Filter the entries below down to the lines that hold "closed".

++++++++++++++++++++

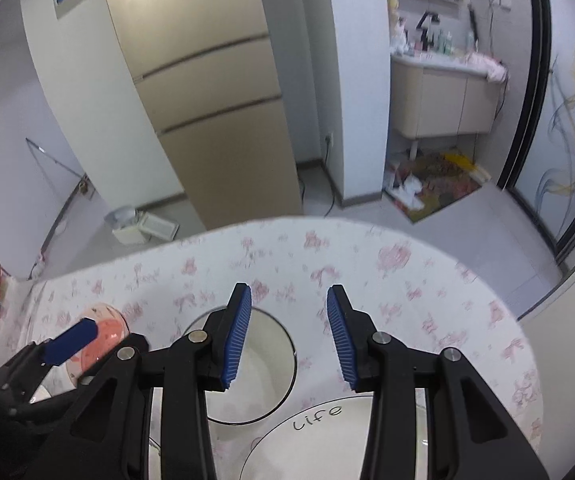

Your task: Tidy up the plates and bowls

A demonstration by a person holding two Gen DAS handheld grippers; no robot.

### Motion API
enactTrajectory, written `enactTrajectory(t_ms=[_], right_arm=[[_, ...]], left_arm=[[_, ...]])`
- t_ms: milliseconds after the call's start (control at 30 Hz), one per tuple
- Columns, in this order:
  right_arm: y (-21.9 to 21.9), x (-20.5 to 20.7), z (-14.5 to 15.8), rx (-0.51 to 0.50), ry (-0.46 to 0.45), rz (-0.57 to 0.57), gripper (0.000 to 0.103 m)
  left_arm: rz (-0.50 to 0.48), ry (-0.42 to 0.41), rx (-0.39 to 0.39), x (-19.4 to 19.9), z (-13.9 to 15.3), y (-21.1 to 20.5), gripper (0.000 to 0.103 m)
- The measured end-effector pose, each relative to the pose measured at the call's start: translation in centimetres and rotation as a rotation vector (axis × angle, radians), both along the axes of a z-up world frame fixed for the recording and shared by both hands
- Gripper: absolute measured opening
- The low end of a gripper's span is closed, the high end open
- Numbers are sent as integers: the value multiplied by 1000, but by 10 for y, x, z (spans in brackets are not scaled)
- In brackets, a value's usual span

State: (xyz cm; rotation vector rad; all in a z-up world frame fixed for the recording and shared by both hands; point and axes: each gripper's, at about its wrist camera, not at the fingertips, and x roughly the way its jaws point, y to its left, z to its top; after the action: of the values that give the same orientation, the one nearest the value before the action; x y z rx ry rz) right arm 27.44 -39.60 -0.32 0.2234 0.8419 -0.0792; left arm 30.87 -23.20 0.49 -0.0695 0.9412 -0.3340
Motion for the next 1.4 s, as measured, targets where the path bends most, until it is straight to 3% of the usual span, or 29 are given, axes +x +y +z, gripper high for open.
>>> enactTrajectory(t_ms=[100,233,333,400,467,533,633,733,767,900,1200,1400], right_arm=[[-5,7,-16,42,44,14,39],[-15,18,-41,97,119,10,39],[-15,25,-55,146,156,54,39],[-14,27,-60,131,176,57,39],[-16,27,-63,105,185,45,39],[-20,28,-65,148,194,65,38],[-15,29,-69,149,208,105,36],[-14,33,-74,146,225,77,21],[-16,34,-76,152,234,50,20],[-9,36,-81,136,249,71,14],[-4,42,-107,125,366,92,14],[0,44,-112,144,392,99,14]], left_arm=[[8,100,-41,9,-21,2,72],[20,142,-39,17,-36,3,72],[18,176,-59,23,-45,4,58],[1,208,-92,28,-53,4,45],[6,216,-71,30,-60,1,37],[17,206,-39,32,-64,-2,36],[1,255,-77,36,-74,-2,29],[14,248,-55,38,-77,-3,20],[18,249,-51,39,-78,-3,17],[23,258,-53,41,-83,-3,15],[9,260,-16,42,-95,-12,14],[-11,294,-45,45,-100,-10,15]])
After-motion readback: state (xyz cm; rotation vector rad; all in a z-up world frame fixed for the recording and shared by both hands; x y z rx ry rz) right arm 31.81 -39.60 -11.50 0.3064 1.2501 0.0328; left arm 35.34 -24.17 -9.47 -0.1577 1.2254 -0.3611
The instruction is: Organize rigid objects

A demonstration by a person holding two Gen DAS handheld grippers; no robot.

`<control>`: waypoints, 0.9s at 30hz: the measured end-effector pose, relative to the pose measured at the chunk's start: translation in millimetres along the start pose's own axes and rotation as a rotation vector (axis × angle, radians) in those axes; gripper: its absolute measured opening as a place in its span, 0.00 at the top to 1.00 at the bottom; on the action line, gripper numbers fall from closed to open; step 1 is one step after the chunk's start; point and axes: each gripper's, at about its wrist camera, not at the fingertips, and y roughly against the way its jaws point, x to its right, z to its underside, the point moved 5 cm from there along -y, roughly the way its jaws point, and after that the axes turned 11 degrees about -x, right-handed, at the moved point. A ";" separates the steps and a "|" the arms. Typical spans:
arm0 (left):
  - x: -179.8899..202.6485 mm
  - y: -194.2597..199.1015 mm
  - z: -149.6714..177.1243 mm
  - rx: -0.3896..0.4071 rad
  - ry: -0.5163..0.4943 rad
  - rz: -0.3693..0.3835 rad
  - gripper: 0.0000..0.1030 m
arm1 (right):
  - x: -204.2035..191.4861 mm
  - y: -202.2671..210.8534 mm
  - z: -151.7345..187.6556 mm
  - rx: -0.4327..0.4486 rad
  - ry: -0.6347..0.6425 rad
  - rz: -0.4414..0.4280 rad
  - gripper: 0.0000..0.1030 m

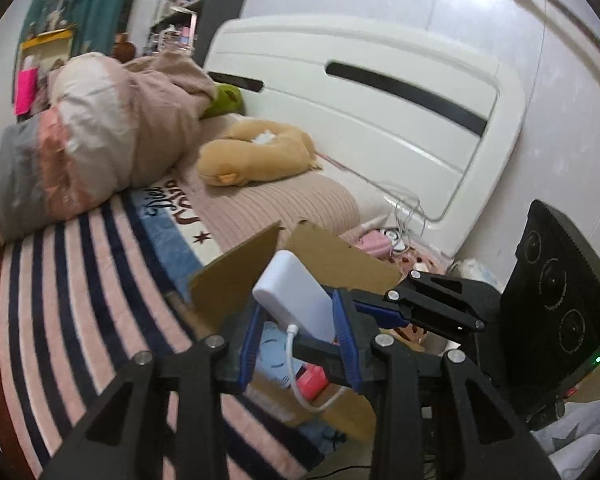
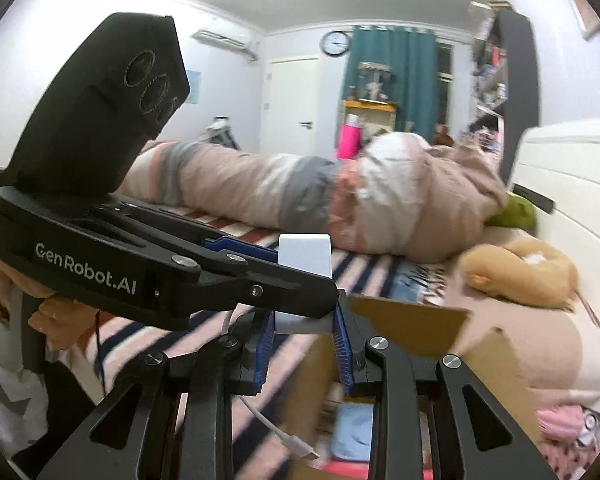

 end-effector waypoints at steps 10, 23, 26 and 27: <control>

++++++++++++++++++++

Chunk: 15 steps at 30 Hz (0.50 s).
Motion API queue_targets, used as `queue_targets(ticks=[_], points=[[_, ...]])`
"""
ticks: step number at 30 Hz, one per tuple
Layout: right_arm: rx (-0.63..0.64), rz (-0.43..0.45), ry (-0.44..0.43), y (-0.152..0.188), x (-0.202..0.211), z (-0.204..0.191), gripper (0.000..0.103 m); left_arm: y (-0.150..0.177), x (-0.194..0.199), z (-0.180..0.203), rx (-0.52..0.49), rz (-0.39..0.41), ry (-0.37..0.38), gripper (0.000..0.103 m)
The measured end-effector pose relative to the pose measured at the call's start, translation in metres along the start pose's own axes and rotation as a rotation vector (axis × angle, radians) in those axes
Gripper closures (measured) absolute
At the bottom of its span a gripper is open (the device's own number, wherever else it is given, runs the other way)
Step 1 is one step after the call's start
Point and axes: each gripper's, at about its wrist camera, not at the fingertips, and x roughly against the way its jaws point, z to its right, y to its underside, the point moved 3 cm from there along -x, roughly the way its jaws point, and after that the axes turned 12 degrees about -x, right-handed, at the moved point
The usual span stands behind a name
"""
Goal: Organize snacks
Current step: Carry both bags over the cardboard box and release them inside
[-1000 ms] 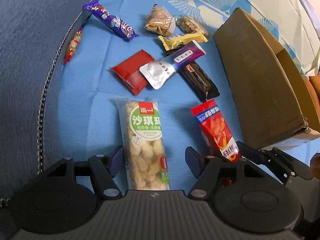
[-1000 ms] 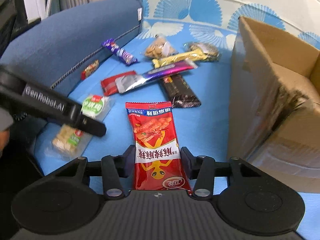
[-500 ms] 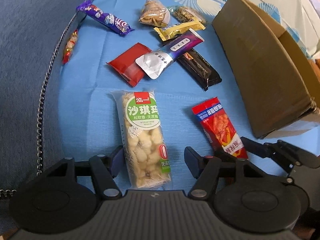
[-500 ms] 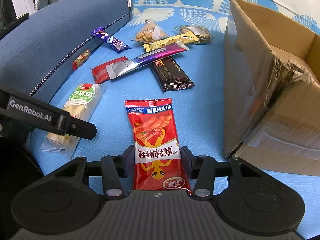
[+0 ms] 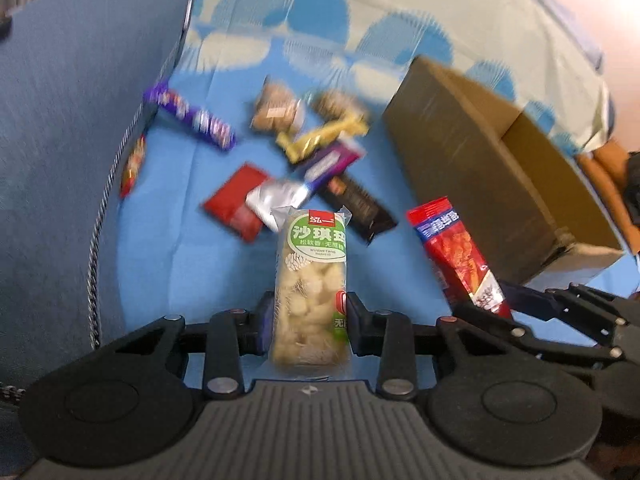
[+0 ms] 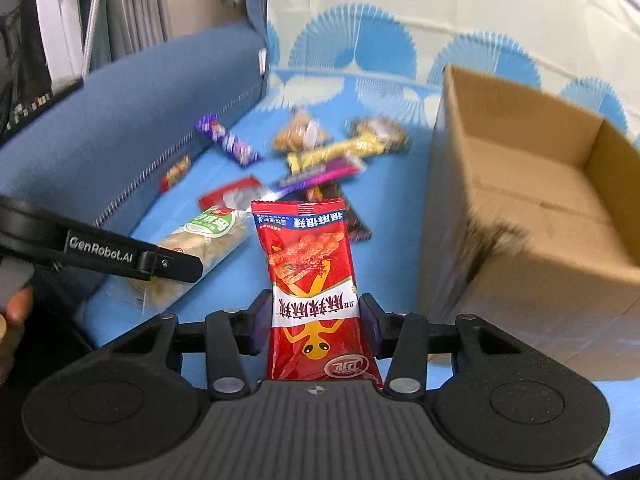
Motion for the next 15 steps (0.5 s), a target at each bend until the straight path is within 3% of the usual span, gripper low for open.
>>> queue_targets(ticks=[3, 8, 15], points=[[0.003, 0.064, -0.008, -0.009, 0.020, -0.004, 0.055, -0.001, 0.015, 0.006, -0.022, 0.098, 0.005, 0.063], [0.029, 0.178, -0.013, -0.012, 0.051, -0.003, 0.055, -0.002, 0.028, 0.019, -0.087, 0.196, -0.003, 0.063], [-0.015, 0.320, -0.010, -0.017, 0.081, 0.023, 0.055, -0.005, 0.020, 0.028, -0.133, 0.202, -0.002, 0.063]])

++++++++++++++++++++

• **Completed exercise**:
- The low end of a gripper's span is closed, the high end open
`<control>`: waypoints, 0.9s at 30hz: the measured end-effector pose, relative to the pose measured at the chunk's start: translation in millimetres along the start pose's own axes and rotation as a rotation vector (axis × angle, radians) in those axes; gripper: its absolute measured opening as a place in its span, 0.00 at the top to 1.00 at the bottom; on the action line, gripper numbers fall from closed to open; step 1 is one step after the chunk's start; point and axes: each gripper's, at about its wrist camera, not at the fingertips, and y roughly against the way its jaws point, x to its right, z to its underside, the point moved 5 cm from there along -y, roughly the way its jaws point, and after that the axes turned 11 degrees about -x, right-handed, at the moved point. A ";" separates the steps and a "|" the arms. Typical spans:

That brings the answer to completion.